▶ Assignment
Look through the listing below and report every line that contains "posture".

[Start of Attachment]

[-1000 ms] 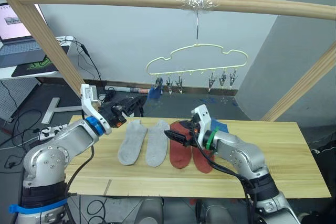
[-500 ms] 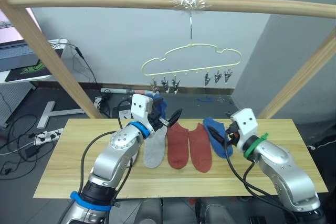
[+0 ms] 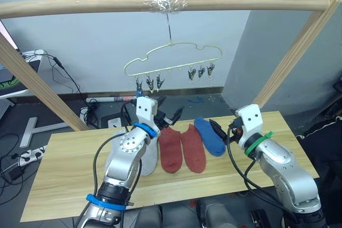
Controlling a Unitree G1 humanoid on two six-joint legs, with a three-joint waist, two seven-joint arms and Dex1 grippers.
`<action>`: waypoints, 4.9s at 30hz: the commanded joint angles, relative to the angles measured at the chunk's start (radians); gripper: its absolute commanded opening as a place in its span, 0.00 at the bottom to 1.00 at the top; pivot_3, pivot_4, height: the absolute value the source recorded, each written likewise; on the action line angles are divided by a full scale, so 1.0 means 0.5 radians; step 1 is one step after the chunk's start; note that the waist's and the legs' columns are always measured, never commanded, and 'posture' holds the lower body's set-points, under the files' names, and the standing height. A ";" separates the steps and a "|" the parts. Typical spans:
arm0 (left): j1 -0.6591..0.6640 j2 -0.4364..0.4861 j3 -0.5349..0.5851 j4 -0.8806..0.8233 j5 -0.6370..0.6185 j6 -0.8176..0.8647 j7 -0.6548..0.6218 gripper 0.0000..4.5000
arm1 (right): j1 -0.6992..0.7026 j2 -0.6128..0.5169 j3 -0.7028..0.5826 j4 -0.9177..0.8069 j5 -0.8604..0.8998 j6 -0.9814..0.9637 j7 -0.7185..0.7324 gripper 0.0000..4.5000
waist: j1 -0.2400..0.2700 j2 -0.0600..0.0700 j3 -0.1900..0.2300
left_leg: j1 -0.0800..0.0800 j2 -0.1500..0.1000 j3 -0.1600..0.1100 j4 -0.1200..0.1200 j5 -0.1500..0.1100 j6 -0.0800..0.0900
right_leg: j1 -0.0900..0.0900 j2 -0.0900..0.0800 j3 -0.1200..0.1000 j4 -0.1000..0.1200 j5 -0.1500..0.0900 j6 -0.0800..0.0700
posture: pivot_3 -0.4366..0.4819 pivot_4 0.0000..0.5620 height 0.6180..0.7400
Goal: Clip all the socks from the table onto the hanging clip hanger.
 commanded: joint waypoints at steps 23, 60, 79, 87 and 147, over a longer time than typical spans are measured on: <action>-0.402 -0.231 0.217 0.537 0.343 -0.265 0.538 0.66 | -0.344 -0.023 0.068 -0.162 0.195 0.158 0.198 1.00 | 0.064 -0.001 0.005 | -0.001 -0.001 -0.003 0.001 0.000 0.000 | 0.003 0.000 -0.003 -0.002 0.000 0.000 | 0.57 0.31 1.00; -0.506 -0.285 0.216 0.602 0.485 -0.363 0.671 0.54 | -0.387 -0.028 0.018 -0.215 0.272 0.238 0.152 1.00 | 0.059 0.000 0.007 | -0.001 -0.001 -0.004 0.000 0.000 0.000 | 0.003 0.000 -0.004 -0.001 0.000 0.000 | 0.56 0.30 1.00; -0.503 -0.326 0.219 0.552 0.481 -0.349 0.709 0.54 | -0.390 -0.029 0.008 -0.212 0.273 0.242 0.153 1.00 | 0.058 0.000 0.007 | -0.001 -0.001 -0.004 0.000 0.000 0.000 | 0.003 0.000 -0.004 -0.001 0.000 0.000 | 0.55 0.30 1.00; -0.505 -0.333 0.219 0.561 0.465 -0.362 0.692 0.35 | -0.389 -0.026 0.009 -0.212 0.274 0.241 0.152 1.00 | 0.059 0.000 0.007 | -0.001 -0.001 -0.004 0.000 0.000 0.000 | 0.003 0.000 -0.004 -0.001 0.000 0.000 | 0.55 0.30 1.00; -0.364 -0.229 0.261 0.332 0.406 -0.042 0.452 0.04 | -0.011 0.151 -0.007 1.748 -0.383 -0.592 0.026 0.01 | 0.082 0.004 0.008 | 0.013 -0.001 -0.003 -0.001 0.000 0.000 | 0.013 0.000 -0.002 0.000 0.000 0.000 | 0.63 0.31 1.00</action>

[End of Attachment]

▶ Answer below
`<action>`: waypoints, 4.9s at 30hz: the commanded joint angles, relative to the angles measured at the chunk's start (radians); gripper: its absolute commanded opening as a place in its span, 0.00 at the bottom to 1.00 at the top; pivot_3, pivot_4, height: the absolute value the source recorded, each written likewise; on the action line angles are divided by a full scale, so 1.0 means 0.5 radians; step 1 is one step after the chunk's start; note that the waist's and the legs' columns are always measured, never commanded, and 'posture' holds the lower body's set-points, under the files' names, and the standing height. A ";" separates the steps and a "|" the parts. Typical spans:
posture: pivot_3 -0.4366..0.4819 pivot_4 0.0000..0.5620 height 0.6180..0.7400

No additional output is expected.